Historic building in Portland, Oregon, U.S.

The Ballou & Wright Company Building is a historic warehouse building located at 327 NW 10th Avenue in Downtown Portland, Oregon. It was designed by Sutton & Whitney and its construction was completed in 1921, and it was listed on the National Register of Historic Places on April 30, 1987.

== Design Details ==
It is a five-story, reinforced concrete historic warehouse building. It is significant "as one of the best-preserved large-scale,
loft-type warehouses in the city; one which is distinguished by the quality of its exterior finish of sand grey brick on street elevations and its detailing in general. The square corner sprinkling tank and elevator tower at the northwest corner of the warehouse, also finely detailed, is a distinguishing and increasingly rare feature locally. Strip pilasters between structural bays are banded with contrasting cast-stone string courses, and the parapet is ornamented with the Ballou & Wright Company's distinctive logogram: an escutcheon displaying a winged wheel."

==Ballou & Wright==
The Ballou & Wright Company was originally a bicycle dealer in Great Falls, Montana. It was founded by Oscar. B. Ballou (1853–1946), originally from Massachusetts, and Charles F. Wright (1877–1958), originally from Kansas.

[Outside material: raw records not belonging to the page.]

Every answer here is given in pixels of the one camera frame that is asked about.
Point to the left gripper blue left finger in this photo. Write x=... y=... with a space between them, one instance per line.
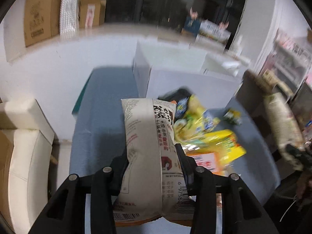
x=119 y=165

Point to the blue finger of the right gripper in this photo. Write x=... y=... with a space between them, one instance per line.
x=302 y=158

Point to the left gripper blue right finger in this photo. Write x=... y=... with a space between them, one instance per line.
x=187 y=165

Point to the beige biscuit packet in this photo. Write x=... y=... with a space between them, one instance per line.
x=283 y=124

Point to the white printed snack bag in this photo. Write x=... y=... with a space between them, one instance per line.
x=149 y=126

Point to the pale yellow snack bag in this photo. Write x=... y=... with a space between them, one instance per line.
x=196 y=122

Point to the black yellow chips bag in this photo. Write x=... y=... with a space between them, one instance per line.
x=180 y=96

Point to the orange Indian cake packet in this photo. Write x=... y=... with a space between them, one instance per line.
x=153 y=187

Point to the long green snack packet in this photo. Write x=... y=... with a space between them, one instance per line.
x=232 y=116

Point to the person's right hand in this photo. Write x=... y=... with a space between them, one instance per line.
x=303 y=189

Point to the wooden side shelf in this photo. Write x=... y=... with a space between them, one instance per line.
x=261 y=84

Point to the yellow green small carton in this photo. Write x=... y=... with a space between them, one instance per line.
x=276 y=84

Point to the cream leather sofa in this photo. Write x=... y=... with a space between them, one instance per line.
x=26 y=145

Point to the white open cardboard box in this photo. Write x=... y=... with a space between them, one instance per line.
x=161 y=67

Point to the clear plastic drawer organizer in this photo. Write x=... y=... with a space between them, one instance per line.
x=290 y=59

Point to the yellow tissue pack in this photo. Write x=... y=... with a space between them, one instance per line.
x=232 y=68

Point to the white plastic bottle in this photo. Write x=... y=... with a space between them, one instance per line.
x=237 y=46

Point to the printed landscape gift box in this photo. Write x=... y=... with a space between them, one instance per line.
x=212 y=31

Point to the dark blue small box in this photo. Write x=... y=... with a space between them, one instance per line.
x=191 y=26

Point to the small brown cardboard box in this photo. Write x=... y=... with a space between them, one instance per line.
x=92 y=13

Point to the white dotted paper bag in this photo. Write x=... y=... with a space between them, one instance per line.
x=69 y=18

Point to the large brown cardboard box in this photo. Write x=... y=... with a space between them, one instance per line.
x=41 y=20

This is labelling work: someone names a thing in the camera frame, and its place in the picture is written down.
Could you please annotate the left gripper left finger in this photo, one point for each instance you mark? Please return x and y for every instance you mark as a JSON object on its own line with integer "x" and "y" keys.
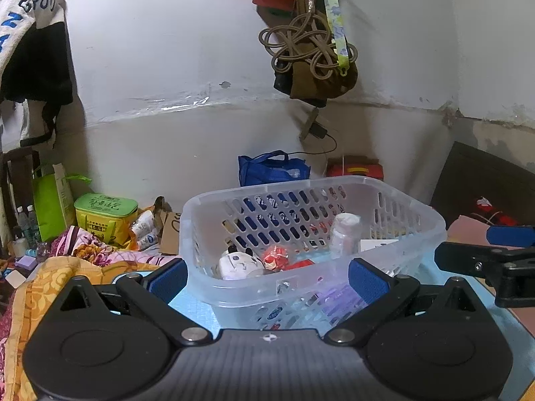
{"x": 149, "y": 297}

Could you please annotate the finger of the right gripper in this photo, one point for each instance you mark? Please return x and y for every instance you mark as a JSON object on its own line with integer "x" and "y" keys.
{"x": 511, "y": 236}

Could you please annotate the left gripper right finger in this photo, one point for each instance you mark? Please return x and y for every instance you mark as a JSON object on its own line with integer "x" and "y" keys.
{"x": 386, "y": 298}

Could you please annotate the white bottle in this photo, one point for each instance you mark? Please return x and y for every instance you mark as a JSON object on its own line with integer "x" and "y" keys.
{"x": 345, "y": 236}

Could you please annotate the red snack packet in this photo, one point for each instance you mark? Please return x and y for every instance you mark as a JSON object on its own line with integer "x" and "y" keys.
{"x": 276, "y": 258}

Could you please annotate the purple item in basket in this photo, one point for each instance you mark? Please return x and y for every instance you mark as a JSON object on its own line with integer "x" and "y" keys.
{"x": 339, "y": 304}

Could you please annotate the brown cardboard box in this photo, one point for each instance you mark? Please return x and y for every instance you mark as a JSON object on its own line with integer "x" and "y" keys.
{"x": 168, "y": 225}

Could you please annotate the dark wooden headboard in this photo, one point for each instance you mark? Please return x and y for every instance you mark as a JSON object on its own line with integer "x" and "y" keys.
{"x": 490, "y": 189}

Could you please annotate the white round toy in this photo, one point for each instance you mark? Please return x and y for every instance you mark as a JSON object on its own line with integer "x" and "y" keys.
{"x": 235, "y": 265}

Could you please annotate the green yellow lunch bag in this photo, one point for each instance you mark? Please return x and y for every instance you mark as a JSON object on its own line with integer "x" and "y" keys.
{"x": 106, "y": 217}

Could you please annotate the clear plastic basket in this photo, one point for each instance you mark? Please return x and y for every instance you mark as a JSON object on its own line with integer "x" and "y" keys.
{"x": 398, "y": 231}

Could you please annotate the orange floral blanket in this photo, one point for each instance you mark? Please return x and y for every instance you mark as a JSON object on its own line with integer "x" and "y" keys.
{"x": 32, "y": 300}

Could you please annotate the green paper bag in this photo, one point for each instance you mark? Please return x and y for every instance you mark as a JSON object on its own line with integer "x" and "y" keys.
{"x": 53, "y": 200}

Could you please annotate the red patterned gift box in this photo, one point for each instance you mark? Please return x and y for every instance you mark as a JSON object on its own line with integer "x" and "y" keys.
{"x": 356, "y": 166}

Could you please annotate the blue shopping bag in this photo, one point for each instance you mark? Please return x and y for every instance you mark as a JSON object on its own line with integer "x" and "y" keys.
{"x": 273, "y": 167}

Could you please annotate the black power adapter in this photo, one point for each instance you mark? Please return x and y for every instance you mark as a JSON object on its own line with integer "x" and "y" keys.
{"x": 313, "y": 127}

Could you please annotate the brown hanging bag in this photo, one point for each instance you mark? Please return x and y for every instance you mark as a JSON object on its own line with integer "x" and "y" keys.
{"x": 309, "y": 80}

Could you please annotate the black hanging garment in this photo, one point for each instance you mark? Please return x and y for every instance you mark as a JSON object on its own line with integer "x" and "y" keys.
{"x": 39, "y": 71}

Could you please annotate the white hanging garment blue letters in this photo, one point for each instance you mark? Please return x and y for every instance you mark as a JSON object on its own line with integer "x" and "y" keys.
{"x": 18, "y": 16}

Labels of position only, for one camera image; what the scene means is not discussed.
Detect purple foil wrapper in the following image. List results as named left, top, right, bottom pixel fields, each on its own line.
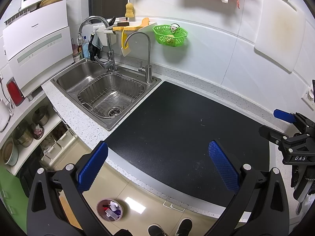
left=113, top=207, right=121, bottom=218

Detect pink trash bin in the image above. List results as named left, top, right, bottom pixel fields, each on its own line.
left=96, top=199, right=123, bottom=222

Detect white storage drawer box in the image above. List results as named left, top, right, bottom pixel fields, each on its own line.
left=40, top=123, right=76, bottom=166

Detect black counter mat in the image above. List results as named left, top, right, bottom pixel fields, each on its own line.
left=106, top=82, right=270, bottom=206

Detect person right shoe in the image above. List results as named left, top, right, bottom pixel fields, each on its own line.
left=175, top=218, right=193, bottom=236

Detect person shoe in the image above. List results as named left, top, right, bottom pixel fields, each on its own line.
left=147, top=224, right=167, bottom=236
left=175, top=218, right=193, bottom=236

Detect steel cooking pot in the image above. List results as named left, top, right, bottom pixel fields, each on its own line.
left=32, top=106, right=50, bottom=127

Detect white cutting board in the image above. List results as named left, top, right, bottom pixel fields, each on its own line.
left=255, top=0, right=306, bottom=73

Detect stainless steel sink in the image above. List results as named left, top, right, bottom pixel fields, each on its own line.
left=51, top=59, right=161, bottom=131

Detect person left shoe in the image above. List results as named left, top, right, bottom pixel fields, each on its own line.
left=147, top=224, right=167, bottom=236

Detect red kettle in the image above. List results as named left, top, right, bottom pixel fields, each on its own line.
left=6, top=77, right=25, bottom=107

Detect tall chrome faucet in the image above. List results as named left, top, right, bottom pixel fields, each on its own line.
left=77, top=16, right=117, bottom=72

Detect slim gooseneck water faucet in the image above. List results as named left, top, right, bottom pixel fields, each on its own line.
left=122, top=31, right=153, bottom=84

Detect white countertop dishwasher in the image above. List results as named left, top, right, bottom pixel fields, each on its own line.
left=3, top=1, right=74, bottom=97

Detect green plastic basket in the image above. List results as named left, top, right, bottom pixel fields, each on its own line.
left=153, top=23, right=188, bottom=47

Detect white sink shelf rack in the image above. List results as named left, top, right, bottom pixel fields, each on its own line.
left=94, top=18, right=157, bottom=46

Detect yellow sponge brush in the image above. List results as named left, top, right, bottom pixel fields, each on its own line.
left=125, top=2, right=134, bottom=19

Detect wire sink basket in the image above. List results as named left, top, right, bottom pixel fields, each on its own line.
left=77, top=73, right=145, bottom=119

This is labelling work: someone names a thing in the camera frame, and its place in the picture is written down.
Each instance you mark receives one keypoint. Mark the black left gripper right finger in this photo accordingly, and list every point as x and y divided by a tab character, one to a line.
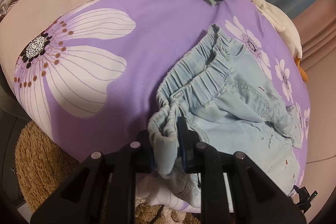
233	187

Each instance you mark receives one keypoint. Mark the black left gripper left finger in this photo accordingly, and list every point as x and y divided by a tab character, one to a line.
101	189

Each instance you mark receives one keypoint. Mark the light blue denim pants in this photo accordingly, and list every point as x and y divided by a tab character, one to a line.
226	98

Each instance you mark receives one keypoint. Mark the purple floral bedsheet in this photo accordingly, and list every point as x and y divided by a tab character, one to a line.
90	79

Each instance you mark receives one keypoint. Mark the white goose plush toy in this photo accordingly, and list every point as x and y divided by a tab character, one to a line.
286	29

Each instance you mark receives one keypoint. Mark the pink curtain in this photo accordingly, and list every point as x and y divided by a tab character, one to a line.
316	26

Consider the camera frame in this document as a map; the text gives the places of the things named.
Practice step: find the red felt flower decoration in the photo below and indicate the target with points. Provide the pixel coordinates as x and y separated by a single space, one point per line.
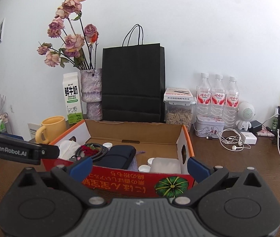
88 151

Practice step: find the large white bottle cap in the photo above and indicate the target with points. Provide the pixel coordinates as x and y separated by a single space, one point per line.
144 168

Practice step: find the white charger block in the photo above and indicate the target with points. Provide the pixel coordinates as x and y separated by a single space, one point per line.
248 138

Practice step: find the dark navy zip case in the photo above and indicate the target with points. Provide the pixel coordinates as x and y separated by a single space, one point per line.
117 157

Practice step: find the clear seed storage container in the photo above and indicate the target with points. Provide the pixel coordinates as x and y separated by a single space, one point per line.
179 103

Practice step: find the water bottle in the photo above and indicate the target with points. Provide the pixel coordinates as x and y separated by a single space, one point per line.
231 105
203 95
218 96

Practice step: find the white robot figurine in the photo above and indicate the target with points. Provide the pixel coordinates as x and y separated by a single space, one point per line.
245 114

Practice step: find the decorated tin box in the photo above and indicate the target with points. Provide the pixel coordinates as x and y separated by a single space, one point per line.
208 126

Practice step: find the black paper bag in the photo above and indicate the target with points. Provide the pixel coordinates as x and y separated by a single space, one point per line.
133 81

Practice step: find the white earphones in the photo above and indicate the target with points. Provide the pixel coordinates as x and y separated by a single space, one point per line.
231 140

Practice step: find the dried rose bouquet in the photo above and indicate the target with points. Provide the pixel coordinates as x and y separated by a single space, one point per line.
79 41

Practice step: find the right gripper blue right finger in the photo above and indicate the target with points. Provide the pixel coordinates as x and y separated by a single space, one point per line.
198 170

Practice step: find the purple linen pouch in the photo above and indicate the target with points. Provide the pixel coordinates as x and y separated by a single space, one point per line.
133 165

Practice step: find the white milk carton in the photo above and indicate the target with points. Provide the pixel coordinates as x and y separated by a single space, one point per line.
72 96

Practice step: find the red cardboard box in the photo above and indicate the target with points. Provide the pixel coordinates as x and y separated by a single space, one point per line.
150 140

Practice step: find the middle water bottle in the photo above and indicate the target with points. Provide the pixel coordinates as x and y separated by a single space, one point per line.
218 96

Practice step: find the yellow ceramic mug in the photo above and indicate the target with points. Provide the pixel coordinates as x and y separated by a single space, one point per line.
50 129

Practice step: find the cotton swab plastic container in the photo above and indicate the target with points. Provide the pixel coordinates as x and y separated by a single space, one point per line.
165 165

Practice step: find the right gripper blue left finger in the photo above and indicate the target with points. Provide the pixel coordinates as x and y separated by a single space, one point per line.
80 169

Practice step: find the white round disc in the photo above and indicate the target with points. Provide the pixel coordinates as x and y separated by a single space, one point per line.
150 161

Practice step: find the purple ceramic vase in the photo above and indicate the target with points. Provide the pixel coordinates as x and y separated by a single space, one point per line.
91 89

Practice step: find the black power adapter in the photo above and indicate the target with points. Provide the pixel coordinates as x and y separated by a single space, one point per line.
256 126

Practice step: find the right water bottle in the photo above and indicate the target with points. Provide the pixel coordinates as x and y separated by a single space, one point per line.
231 105

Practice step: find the left water bottle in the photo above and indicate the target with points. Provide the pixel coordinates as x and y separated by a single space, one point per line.
203 95

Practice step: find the small white bottle cap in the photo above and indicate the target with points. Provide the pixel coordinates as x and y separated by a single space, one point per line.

They had set up shop in Portland by 1902, and were carrying selling bicycles from lesser known bicycle manufacturers Tribune, Cleveland, Imperial, and others. In 1904 they were carrying bicycles from popular maker Pierce, and by 1905 they had added Rambler models and begun to carry automobile supplies. By 1909 they had begun to sell motorcycles part, and by the following year they had become a west coast distributor for Indian Motorcycles. They took on the Emblem motorcycle distributorship for Oregon and Wasthington (state) in 1913. By 1916 their motorcycle business was big enough that they would receive railroad cars full of new Indian motorcycles - 66 motorcycles in one published case.

The rapid growth of the firm led to Ballou & Wright Company becoming the leading wholesaler of bicycles, motorcycles and automobile parts in the northwest region of the United States. The rapid growth meant the firm outgrew multiple facilities, and eventually to have a large building designed for them in 1917. Likely because of World War I, and the recession after the war, the construction of the building was delayed, and it was not finished until late 1921. On December 30, 1921, they held an open house with over 600 guests attending.

The company eventually grew to have 12 branch offices with locations opening in major cities like Seattle, Washington (1913), Spokane, Washington (1920), and Tacoma, Washington (1936). The firm disbanded in 1960, about two years after the death of Charles Wright. Oscar Ballou had died in 1946.